What a lousy month. First JGH (and while Stereophile did a decent job, they really should have put him on the cover this month!) and now I hear Jim Thiel has shuffled off this mortal coil. Yes life is fragile and we forget this too quickly while arguing about reproduction of music and imagining the small preferences we have among high end gear really matter enough to insult each other. Thiel was a thorough gentleman whose company embodied honest design and decent customer relations. Nothing cheap there, but everything worth the price of admission and a high commitment on his part to making you happy was added in as a freebie. Yeah, get THAT deal on the web brother!

JGH -- stories of martinis, loud curses and off-color jokes make us all smile now but that man invented the field - he also was a lot more entertaining to read than a certain pompous character who insists on running his own section in his former mag (yeah, and I'll miss him too someday). For a reminder, S'phile did gather JGH's writings here

Good bye both. In my world, there is no afterlife other than the memories you cause others to hold. In their cases, both Jim and Gordon will live a long time.

Sunday, September 13, 2009

New issues of Tone and A$$Audio online, plus VSA anniversary

Both free e-mags have new issues out for Sept: see: Affordable Audio and click on the current issue image, and TONEAudio's new issue is #23. I've no idea what happened to the Daily Audiophile but it's not been updated for some months now, which is a pity as I enjoyed it.

Today also happens to be the 1st anniversary of the Von Schweikert speaker forum I started up on Audio Circle to pull together people who own, enjoy, or have questions about these speakers. Partly the motivation was to have a place where I could ask questions since the various other forums seemed to attract crazies or agenda-driven owners of other manufacturers' products who view audio gear as an extension of sports -- you know, you can only support one team and all the others must be inferior, lucky, overpriced, overrated etc. Always wondered why some people think they can get more enjoyment out of their own gear by dismissing the enjoyment of others! But another part was to try and offer a space that was not being provided by VSA itself, a company I think of as superb on the design front but less so on the marketing side (as I suspect Albert himself would acknowledge). Anyhow, one year on we have passed 2000 postings, more than 125,000 page views and who knows how many original contributors.
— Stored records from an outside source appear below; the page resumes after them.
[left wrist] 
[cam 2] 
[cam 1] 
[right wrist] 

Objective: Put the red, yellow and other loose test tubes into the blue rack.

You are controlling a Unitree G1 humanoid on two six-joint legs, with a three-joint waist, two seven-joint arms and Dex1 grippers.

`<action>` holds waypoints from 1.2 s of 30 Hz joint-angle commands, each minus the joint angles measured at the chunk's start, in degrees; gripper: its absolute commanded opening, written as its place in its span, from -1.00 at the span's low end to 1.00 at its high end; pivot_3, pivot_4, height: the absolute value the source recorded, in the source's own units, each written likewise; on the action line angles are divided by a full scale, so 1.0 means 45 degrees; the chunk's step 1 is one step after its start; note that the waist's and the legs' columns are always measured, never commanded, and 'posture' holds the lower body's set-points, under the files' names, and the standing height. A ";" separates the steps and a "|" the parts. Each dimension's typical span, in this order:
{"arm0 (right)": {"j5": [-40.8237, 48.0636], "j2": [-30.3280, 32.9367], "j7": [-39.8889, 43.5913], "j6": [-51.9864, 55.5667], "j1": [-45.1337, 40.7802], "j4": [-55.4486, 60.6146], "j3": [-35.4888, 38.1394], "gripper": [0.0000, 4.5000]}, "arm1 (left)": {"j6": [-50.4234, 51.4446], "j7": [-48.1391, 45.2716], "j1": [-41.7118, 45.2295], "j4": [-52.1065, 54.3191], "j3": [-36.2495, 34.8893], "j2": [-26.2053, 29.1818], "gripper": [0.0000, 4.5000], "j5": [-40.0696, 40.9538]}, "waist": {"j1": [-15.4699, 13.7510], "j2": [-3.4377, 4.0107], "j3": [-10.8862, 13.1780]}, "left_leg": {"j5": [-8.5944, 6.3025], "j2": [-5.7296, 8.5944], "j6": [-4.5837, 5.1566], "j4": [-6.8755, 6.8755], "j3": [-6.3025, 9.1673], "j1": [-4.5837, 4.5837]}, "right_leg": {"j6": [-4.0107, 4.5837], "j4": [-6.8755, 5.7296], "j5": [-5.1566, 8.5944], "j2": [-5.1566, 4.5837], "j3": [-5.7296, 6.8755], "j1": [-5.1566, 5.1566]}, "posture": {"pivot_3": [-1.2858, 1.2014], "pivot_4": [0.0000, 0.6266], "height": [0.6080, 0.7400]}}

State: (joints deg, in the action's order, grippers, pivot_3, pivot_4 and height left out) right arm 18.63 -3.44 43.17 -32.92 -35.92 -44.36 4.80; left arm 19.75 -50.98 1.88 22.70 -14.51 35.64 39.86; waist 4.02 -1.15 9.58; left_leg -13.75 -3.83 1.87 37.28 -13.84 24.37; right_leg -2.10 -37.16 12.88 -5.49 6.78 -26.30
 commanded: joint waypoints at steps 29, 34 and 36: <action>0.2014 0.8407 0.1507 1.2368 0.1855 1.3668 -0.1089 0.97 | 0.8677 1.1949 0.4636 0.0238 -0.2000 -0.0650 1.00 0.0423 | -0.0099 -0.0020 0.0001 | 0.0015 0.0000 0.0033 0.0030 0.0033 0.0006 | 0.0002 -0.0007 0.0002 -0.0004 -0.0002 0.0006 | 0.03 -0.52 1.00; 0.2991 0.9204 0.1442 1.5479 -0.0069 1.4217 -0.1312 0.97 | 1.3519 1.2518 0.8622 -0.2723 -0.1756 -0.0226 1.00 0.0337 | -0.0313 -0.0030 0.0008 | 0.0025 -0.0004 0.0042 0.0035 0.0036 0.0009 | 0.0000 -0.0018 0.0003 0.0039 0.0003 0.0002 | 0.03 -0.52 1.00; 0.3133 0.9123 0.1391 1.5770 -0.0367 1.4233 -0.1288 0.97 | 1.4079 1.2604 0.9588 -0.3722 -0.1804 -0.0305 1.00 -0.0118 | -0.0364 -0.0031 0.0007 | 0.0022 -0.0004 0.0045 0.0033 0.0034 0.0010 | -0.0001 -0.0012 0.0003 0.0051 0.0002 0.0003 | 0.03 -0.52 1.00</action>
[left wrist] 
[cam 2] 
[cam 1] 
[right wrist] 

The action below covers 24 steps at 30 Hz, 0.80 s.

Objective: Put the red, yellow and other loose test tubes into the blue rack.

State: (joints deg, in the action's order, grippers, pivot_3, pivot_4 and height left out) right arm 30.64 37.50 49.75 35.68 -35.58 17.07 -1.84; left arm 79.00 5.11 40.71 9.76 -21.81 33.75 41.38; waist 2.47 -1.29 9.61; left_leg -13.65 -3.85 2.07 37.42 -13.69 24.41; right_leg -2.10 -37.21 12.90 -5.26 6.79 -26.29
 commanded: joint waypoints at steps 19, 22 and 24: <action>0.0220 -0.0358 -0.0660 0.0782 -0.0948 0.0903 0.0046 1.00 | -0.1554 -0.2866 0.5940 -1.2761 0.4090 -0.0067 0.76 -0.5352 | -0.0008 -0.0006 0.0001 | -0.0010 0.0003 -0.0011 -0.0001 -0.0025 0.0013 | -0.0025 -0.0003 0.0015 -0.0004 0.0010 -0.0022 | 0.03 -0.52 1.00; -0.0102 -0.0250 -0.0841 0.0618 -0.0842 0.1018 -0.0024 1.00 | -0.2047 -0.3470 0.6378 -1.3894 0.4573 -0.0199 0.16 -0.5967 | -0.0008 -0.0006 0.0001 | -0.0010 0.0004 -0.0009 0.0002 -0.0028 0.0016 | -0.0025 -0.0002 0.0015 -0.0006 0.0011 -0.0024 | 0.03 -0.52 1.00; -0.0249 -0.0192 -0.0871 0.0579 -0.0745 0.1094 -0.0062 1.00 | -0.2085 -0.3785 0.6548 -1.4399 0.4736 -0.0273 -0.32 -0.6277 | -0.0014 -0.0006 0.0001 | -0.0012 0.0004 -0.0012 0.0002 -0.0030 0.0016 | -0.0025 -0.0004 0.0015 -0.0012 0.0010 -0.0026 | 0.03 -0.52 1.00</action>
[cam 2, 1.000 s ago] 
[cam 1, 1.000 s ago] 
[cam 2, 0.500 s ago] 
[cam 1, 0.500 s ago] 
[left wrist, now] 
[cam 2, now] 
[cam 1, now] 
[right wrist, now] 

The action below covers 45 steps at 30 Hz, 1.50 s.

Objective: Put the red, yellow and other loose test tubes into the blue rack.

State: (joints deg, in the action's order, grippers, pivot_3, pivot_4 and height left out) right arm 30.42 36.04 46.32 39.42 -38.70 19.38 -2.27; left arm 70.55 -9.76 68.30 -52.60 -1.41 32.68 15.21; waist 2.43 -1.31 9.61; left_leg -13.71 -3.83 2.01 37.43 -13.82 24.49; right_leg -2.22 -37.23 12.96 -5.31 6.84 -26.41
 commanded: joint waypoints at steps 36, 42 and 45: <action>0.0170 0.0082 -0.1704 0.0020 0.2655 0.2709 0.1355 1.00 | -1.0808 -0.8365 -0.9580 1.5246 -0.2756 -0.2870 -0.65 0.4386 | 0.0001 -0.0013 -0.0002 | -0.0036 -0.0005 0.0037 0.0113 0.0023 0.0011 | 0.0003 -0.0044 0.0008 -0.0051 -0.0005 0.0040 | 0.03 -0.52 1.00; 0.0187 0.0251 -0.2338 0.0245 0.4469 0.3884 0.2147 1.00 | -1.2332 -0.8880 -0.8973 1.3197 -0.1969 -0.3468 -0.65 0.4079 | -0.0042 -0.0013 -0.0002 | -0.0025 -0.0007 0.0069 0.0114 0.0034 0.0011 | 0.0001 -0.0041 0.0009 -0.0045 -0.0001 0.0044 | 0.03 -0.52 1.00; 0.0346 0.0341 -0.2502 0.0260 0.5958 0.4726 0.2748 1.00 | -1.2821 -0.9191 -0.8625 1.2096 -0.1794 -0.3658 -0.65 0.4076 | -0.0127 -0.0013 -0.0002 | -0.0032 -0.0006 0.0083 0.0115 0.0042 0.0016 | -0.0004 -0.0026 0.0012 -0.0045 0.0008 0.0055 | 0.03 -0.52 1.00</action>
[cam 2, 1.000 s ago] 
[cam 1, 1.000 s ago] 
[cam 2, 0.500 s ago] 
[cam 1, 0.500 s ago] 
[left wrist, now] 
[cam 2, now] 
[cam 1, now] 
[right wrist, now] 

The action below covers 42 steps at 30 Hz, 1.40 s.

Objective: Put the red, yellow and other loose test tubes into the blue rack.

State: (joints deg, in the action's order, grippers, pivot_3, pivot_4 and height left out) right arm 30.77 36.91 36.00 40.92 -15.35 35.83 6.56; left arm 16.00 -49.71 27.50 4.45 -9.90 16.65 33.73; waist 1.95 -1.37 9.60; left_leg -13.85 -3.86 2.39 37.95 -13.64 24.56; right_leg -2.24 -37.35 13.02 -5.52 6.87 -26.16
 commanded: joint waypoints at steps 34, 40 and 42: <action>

Join us over on Audio Circle

Saturday, August 22, 2009

AVS White Paper on Cabinet Design in Speakers

Albert Von Schweikert published a paper in the latest issue of Dagogo where he outlines his company's findings on cabinet resonances and materials in loudspeaker design. Interesting reading that you can find here

Tuesday, August 18, 2009

Herbie's Audio Labs review now out

I spent the early part of this summer playing around with a variety of Herbie's Audio Labs (HAL) footers and vibration tweaks. The review is now out in the August edition of Affordable Audio. In short, these are winners --- cheap, reliable and effective. In my solid state system, the best improvements were found for:

  1. Speaker decouplers
  2. Tenderfeet, tall and regular under the CD player and amps
  3. Sonic stabilizers with the Tall Tenderfeet
I gained little from the addition of HAL-O's on the interconnects but YMMV. Given their low cost and more than generous return policy for those who want to trial these at home, I give HAL top marks.

Saturday, July 25, 2009

Update on the steam cleaning process

Well, a frenzy of vinyl playing (or rather, pulling out old LP's to play and being rather disturbed by their less than pristine condition) forced my hand and I succumbed to the temptation of a steam cleaner. Today I set up the VPI 16.5, grabbed a test LP, and convinced I could do it without warping the life out of them, I proceeded to steam clean then VPI-clean (with final steam rinse) a set of old Who, Waterboys and Deep Purple albums, a mix of original old purchases from younger days and recent pick up's on e-bay. As I write, the Waterboys "Whole of the Moon" is spinning on the Aries and sounding pretty good to my ears. Put simply, I never really felt one go on the VPI did it, I ended uo doing it twice on each clean to make sure I got the benefit. The steam cleaning now replaces the double scrub, and the results seem worth it. OK, none of these LPs are audiophile wonders, but I'm never going to replace them all with new or remastered releases, and they are all recordings I still enjoy. With the new cleaning regime, I can actually enjoy spinning the LP and not feel I am gunking up my pricey new cartridge. Just don't let anyone see you do this or your sanity surely will be questioned, but then, you're an audiophile, it's probably too late anyhow.

Tuesday, July 14, 2009

Live and loving it

Went to a couple of live acts in the past couple of weeks to replenish my ears. Two very different gigs and acts: the Brazil Guitar Duo and then Kat Edmonson. As part of the excellent Austin Chamber Music Festival this past month, The Brazil Duo played an interesting mix of classical and traditional/modern Brazilian music and are among the most fluid interplaying pair of guitarists I have witnessed in a long time (never did get to see Pass and Ellis!). The venue was a fairly large modern church and the pair played without amplification of any kind that I could discern, creating an airy but very localized soundstage which allowed you to hear each line distinctly. I'd swear I watched one of them miss the timing at one point and glance over at the other who smiled and reacted instantly to keep the groove going.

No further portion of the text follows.